Between mid-May and July some 435,000 Hungarian Jews were
deported; by the time the deportations ended, only about
200,000 Jews remained in
Budapest. Soon after the invasion, the Swedish
diplomatic representatives in Budapest launched a rescue
operation. The Swedish foreign minister, Ivar Danielsson,
suggested that they issue temporary Swedish passports to
Hungarian Jews who had some connection to Swedish citizens.
In July, based on the recommendation of the Swedish branch
of the
World Jewish Congress in conjunction with the support of
President Roosevelt's
War Refugee Board,
the Swedish Foreign Ministry sent Wallenberg to Budapest to
take over the passport operation. The
deportations halted in the summer of 1944, but by October
they recommenced in full force. The
Arrow Cross Party took over the government, placing the
Jewish community in further danger. At this stage,
Wallenberg also stepped up his operations. Over the next 3
months, he issued thousands of impressive looking
"protective passports." When
Adolf Eichmann ordered the death march of Budapest's
Jews to the Austrian border, Wallenberg chased the convoys
in his car, removed those Jews who held his passports, and
took them back to Budapest. He was even able to remove
passport holders from trains that were about to depart for
Auschwitz, thus rescuing Jews from being sent to forced
labor camps. Wallenberg
also rescued Jews from the danger of the Arrow Cross by
setting up special hostels - protected houses - as safe
havens for them. Other diplomatic delegations created their
own protected houses in a part of the city which came to be
known as the "international ghetto." Approximately 600
Jewish employees helped manage Wallenberg's operation, which
included providing food, health services, and sanitation for
the protected Jews. The Soviet
army entered Budapest on January 16, 1945. The first part of
the city that they liberated was Pest, where both the main
ghetto and the "international ghetto" were located.

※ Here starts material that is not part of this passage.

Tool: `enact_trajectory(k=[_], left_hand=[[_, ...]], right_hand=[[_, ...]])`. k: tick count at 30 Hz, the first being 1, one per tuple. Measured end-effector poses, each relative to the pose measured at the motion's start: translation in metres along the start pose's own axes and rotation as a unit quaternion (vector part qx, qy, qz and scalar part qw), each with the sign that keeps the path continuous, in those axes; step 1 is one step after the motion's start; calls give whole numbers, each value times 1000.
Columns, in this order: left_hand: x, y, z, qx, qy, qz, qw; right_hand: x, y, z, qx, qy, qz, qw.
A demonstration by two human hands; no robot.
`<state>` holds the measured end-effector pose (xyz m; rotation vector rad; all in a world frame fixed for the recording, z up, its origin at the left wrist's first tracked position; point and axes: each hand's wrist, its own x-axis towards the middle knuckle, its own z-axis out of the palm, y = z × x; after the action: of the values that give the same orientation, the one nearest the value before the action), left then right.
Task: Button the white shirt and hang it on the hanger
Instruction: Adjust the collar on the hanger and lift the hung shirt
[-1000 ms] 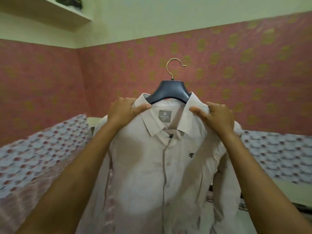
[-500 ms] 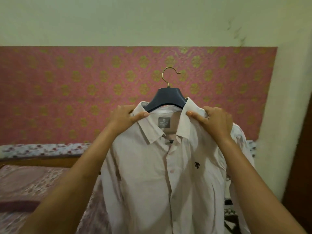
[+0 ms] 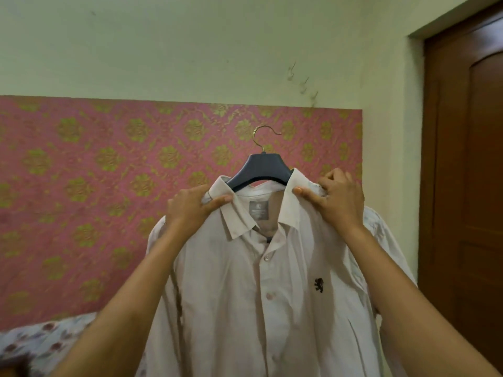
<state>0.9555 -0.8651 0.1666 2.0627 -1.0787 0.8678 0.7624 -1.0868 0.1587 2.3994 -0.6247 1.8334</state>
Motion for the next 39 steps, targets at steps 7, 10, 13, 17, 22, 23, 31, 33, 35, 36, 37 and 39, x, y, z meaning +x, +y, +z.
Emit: enact_trajectory(k=[7,10,13,17,22,23,31,33,35,36,37,39], left_hand=[[134,6,83,8,47,37,998],[180,14,115,32,54,56,996],[229,27,150,32,75,62,995],[282,43,195,41,104,74,991],[355,71,234,103,114,46,987],[368,76,239,119,111,39,986],[464,78,273,153,161,34,974],[486,77,277,161,173,38,971],[505,77,278,171,174,39,969],[516,76,278,181,182,43,965],[525,74,279,193,192,44,961],[547,70,277,209,214,49,953]], right_hand=[[85,63,79,-35,46,28,998],[114,93,104,-55,35,42,997],[146,129,133,-43,32,58,997],[191,184,176,-35,36,38,998],[268,245,224,-41,47,14,998],[282,253,231,-51,48,10,997],[372,293,285,-73,88,-8,993],[391,298,298,-74,105,-21,992],[407,301,308,-79,120,-36,989],[416,301,316,-69,126,-40,989],[424,301,323,-59,130,-40,989],[445,299,333,-52,149,-45,987]])
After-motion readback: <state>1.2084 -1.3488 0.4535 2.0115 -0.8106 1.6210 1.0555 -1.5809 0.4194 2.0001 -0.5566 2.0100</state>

Wallenberg attempted to negotiate with the Soviets and
ensure that they would take good care of the liberated Jews.
However, the Soviets suspected Wallenberg and the other
Swedish diplomats in Budapest of spying for the Germans.

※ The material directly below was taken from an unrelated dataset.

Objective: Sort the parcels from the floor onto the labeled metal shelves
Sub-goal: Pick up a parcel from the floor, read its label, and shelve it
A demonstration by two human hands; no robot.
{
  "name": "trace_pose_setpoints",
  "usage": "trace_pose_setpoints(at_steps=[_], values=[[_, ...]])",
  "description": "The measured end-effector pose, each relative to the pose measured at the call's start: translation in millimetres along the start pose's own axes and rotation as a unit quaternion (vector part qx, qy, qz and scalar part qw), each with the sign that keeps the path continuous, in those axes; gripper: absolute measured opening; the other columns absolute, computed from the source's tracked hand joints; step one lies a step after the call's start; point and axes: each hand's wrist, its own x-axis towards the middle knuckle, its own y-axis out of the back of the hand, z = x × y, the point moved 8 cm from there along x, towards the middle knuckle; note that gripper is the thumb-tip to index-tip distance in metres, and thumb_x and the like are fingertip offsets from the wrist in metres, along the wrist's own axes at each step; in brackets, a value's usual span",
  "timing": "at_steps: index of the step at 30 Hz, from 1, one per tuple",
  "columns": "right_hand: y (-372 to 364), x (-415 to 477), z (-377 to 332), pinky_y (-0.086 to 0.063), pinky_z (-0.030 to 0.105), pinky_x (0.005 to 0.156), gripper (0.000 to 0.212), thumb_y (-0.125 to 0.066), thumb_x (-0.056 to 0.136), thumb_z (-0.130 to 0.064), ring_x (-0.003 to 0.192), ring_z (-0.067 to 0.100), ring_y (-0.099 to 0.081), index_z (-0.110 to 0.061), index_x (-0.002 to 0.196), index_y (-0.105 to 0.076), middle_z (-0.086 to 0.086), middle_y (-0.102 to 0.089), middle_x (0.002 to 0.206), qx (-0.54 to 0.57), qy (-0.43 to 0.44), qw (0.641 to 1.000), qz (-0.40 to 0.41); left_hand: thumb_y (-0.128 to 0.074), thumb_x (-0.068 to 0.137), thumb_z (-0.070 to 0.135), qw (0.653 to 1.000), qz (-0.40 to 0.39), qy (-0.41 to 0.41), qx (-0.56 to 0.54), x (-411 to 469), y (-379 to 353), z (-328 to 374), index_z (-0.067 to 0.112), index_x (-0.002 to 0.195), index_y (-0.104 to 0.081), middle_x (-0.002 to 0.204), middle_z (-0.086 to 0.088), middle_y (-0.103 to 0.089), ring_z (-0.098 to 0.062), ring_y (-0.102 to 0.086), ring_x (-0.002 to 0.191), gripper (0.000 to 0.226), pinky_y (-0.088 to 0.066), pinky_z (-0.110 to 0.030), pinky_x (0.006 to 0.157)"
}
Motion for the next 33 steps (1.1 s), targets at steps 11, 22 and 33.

Wallenberg traveled to their army headquarters in Debrecen,
believing that his diplomatic immunity would protect him. He
returned to Budapest the next day, accompanied by two Soviet
soldiers. Wallenberg was overheard saying, "I do not know
whether I am a guest of the Soviets or their prisoner."

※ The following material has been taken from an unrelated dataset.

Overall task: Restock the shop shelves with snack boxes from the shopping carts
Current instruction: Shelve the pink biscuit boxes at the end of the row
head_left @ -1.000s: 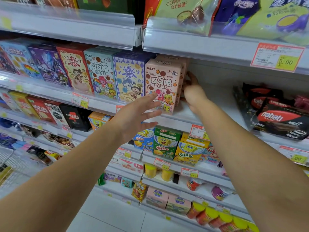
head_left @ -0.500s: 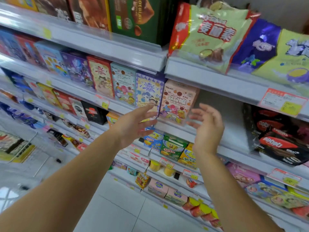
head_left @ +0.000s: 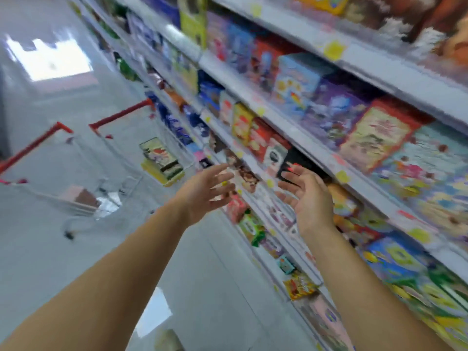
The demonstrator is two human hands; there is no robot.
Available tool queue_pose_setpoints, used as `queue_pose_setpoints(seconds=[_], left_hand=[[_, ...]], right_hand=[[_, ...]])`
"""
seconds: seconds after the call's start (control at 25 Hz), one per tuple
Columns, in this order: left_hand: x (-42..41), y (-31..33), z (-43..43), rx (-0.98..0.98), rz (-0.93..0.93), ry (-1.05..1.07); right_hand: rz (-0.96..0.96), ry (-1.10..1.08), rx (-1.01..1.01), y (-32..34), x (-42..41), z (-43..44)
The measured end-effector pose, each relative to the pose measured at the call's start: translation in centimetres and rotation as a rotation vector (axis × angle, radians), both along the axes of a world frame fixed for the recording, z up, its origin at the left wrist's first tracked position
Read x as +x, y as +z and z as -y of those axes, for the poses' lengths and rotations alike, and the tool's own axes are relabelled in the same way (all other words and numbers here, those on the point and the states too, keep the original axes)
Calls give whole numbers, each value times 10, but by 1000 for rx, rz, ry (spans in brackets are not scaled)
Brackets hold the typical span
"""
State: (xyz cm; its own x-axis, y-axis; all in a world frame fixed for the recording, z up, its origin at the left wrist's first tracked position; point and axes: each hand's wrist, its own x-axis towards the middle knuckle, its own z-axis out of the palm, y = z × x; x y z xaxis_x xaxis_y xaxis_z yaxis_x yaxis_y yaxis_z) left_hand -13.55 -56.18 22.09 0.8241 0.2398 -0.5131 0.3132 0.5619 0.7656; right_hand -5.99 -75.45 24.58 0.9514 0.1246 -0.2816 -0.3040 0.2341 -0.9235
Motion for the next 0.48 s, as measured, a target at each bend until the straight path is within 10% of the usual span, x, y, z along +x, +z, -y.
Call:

Wallenberg subsequently disappeared without a trace. For several
years after Wallenberg's disappearance, the Soviets claimed
that they knew nothing of his whereabouts. However, German
prisoners of war returning from the
Soviet Union swore that
they had met Wallenberg in prison. On the basis of these
testimonies, the Swedish Government demanded that the
Soviets release any information they had on Wallenberg.
After the death of
Joseph Stalin,
the Soviet Government announced that Wallenberg had indeed
been arrested, but had died in a Soviet prison in 1947.
Nonetheless, Wallenberg's family did not believe this story,
as they had received other reports from Soviet prisoners who
claimed to have seen Wallenberg alive at various later
dates. There is no definitive proof of his death. As years
passed, many people criticized the Swedes for mishandling
the situation. Wallenberg had become a legendary name; films
were made about him, streets were named after him, and the
United States awarded him honorary citizenship. He was
also designated as Righteous
Among the Nations by Yad Vashem in Jerusalem.